On the other end, for the face recognition component to its multi-biometric system, the San Francisco Police Department required that bidding companies:
- Meet specific target accuracy levels—an error rate of 1% or better;
- Provide copies of the results from all prior accuracy tests conducted by NIST in which their algorithm was evaluated;
- Upon acceptance, submit to verification tests to ensure the system “achieves the same or better accuracies than what has been achieved by relevant NIST and/or other independent and authoritative 3rd party testing;” and
- Submit to regular future accuracy testing “to reconfirm system performance and detect any degradation.”
South Sound 911 also considered accuracy in its request for face recognition proposals, requiring that: “The search results must meet a match rate of a 96% confidence rating,” and “[t]he system must have high threshold facial recognition search capability for both in-car and booking officer queries.”
b. Few agencies used trained human reviewers to bolster accuracy.
Since face recognition accuracy remains far from perfect, experts agree that a human must double-check the results of face recognition searches to ensure that they are correct. As the architect of a leading face recognition algorithm put it, “I wouldn’t like my algorithm to take someone to jail as a single source” of identifying evidence.
Simple human review of results is not enough, however. Without specialized training, human reviewers make so many mistakes that overall face recognition accuracy could actually drop when their input is taken into account. Humans instinctively match faces using a number of psychological heuristics that can become liabilities for police deployments of face recognition. For example, studies show that humans are better at recognizing people they already know and people of the same race.
As evidence of the benefits of training, one study tested the performance of Australian passport personnel, who use Cognitec’s algorithm to check for duplicate passport applications. Facial reviewers, who receive limited instruction in face matching, identified the correct match or correctly concluded there was no match only half the time; they did no better than college students. Specially trained facial examiners, however, did about 20% better.
Unfortunately, while other agencies may do this training, documents we received identified only eight systems that employed human gatekeepers to systematically review matches before forwarding them to officers: the FBI face recognition unit (FACE Services), the Albuquerque Police Department, the Honolulu Police Department, the Maricopa County Sheriff’s Office, the Michigan State Police, the Palm Beach County Sheriff’s Office, the Seattle Police Department, and the West Virginia Intelligence Fusion Center.

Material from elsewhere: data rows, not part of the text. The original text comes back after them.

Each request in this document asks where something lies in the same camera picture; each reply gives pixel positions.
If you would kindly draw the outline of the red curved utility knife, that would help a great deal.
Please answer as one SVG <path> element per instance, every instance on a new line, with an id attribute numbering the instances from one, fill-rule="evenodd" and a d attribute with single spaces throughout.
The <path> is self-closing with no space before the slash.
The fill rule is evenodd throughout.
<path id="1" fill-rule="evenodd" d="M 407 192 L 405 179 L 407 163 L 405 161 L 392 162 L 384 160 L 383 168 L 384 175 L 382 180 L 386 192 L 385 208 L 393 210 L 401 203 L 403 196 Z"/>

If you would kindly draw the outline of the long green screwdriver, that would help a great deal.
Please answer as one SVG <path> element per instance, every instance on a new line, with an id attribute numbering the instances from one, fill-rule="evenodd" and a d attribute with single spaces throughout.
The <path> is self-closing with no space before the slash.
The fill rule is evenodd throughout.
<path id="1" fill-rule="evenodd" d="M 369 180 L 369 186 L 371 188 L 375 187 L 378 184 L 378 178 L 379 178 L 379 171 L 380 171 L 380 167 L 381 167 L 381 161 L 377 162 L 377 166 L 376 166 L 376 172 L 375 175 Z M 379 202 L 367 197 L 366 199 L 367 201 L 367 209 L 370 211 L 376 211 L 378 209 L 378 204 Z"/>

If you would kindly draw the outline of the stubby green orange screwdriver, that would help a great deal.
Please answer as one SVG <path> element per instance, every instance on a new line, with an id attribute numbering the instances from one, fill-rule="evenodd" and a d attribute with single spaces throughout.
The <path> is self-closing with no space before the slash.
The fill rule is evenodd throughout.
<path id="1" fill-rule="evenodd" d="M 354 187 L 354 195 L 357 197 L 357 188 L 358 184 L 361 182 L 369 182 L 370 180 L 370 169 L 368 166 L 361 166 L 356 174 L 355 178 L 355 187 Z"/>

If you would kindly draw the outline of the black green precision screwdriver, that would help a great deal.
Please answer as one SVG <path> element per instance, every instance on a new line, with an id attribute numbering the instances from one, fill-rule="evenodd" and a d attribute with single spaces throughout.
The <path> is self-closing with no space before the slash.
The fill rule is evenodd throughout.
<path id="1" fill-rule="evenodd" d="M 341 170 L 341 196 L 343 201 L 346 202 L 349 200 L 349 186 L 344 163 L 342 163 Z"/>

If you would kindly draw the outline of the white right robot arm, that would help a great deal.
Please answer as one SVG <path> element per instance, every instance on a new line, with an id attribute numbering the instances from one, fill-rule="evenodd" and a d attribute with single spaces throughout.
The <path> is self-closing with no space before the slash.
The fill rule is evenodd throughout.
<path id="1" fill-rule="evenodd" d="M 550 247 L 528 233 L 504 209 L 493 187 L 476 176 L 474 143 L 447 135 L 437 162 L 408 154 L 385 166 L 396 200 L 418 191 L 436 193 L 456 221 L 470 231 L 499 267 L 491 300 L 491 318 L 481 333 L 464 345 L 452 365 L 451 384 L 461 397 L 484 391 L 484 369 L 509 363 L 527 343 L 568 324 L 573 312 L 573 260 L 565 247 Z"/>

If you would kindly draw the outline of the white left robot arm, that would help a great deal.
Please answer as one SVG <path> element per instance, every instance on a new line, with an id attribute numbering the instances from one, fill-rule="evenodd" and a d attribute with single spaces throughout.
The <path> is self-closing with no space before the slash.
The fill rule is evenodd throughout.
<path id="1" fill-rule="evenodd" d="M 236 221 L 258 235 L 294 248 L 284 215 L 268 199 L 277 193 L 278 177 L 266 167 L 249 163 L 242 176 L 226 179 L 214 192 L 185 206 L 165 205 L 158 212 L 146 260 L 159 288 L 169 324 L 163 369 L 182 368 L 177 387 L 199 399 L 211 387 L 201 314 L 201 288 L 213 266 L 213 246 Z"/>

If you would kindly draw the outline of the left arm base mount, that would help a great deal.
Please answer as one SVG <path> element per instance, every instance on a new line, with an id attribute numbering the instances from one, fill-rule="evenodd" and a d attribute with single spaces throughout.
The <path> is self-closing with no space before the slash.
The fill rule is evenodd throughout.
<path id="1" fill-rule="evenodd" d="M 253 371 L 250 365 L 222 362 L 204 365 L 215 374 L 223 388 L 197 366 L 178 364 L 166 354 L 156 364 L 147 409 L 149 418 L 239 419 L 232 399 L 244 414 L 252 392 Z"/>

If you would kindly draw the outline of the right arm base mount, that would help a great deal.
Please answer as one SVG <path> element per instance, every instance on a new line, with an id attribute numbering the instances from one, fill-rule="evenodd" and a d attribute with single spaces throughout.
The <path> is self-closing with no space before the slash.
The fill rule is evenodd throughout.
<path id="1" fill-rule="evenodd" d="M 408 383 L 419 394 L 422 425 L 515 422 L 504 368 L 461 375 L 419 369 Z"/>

Even these systems are still not ideal. For all but two of these systems—the FBI face recognition unit and the Michigan State Police—the level of training required for these human gatekeepers is unclear. Some searches evade review altogether. When a Michigan State Police officer conducts a face recognition search from a mobile phone (such as for a field identification during a traffic stop), the algorithms’ results are forwarded directly to the officer without any human review. Similarly, while the FBI subjects its own searches of its database to trained human review, states requesting FBI searches of that same database are returned up to 50 candidate images without any kind of human review.
c. Human reviewer training regimes are still in their infancy.
Agencies that are eager to implement human training may encounter yet another difficulty: the techniques for manually comparing photos of faces for similarity—techniques that would inform this sort of training—are still in their infancy. The FBI’s Facial Identification Scientific Working Group (FISWG), whose members include academic institutions and law enforcement agencies at all levels of government, has developed training and standardization materials for human facial comparison.